From cdd7de9c5a8c6a6ecf98614e77942b44d293bb3b Mon Sep 17 00:00:00 2001
From: aditya0by0 <aditya0by0@gmail.com>
Date: Sat, 2 Aug 2025 00:23:07 +0200
Subject: [PATCH 4/9] tests for custom cache

---
 chebifier/_custom_cache.py |  46 ++-----------
 tests/test_cache.py        | 128 +++++++++++++++++++++++++++++++++++++
 2 files changed, 132 insertions(+), 42 deletions(-)
 create mode 100644 tests/test_cache.py

diff --git a/chebifier/_custom_cache.py b/chebifier/_custom_cache.py
index 42fcc2f..967abc4 100644
--- a/chebifier/_custom_cache.py
+++ b/chebifier/_custom_cache.py
@@ -84,10 +84,12 @@ def wrapper(instance, smiles_list: list[str]):
                     new_results, Iterable
                 ), "Function must return an  Iterable."
                 # Save to cache and append
-                for smiles, prediction in zip(missing_smiles, new_results):
+                for smiles, prediction, missing_idx in zip(
+                    missing_smiles, new_results, missing_indices
+                ):
                     if prediction is not None:
                         self.set(smiles, model_name, prediction)
-                    results.append((missing_indices.pop(0), prediction))
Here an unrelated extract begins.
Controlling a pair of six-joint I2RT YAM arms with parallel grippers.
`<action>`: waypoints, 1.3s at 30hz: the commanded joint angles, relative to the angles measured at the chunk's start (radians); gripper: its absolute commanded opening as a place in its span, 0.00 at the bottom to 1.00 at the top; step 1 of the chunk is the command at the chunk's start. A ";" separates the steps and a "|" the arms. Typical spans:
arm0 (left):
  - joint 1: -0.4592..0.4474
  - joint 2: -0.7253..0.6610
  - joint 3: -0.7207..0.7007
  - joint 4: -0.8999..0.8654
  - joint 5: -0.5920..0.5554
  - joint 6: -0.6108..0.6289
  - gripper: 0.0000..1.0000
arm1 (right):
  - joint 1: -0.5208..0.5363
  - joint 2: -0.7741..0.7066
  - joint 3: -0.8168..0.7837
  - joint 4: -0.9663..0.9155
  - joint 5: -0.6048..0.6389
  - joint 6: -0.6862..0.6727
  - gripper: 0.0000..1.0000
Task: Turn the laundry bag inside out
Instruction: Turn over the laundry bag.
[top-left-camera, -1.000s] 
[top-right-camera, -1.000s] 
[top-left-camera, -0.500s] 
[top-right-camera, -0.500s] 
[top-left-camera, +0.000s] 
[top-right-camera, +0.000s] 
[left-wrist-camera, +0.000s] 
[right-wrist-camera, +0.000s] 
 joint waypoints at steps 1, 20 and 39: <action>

+                    results.append((missing_idx, prediction))
 
             # Reorder results to match original indices
             results.sort(key=lambda x: x[0])  # sort by index
@@ -131,43 +133,3 @@ def _load_cache(self) -> None:
                         self._cache = loaded
             except Exception as e:
                 print(f"[Cache Load Error] {e}")
-
-
-if __name__ == "__main__":
-    # cache will persist across runs in "cache.pkl"
-    cache = PerSmilesPerModelLRUCache(max_size=50)
-
-    class ExamplePredictor:
-        model_name = "example_model"
-
-        @cache.batch_decorator
-        def predict(self, smiles_list: tuple[str]) -> list[dict]:
-            # Simulate a prediction function
-            return [{"prediction": hash(smiles) % 100} for smiles in smiles_list]
-
-    # Create an instance of the predictor
-    predictor = ExamplePredictor()
-
-    # Prediction set 1 — new model, all should be cache misses
-    predictor.model_name = "example_model"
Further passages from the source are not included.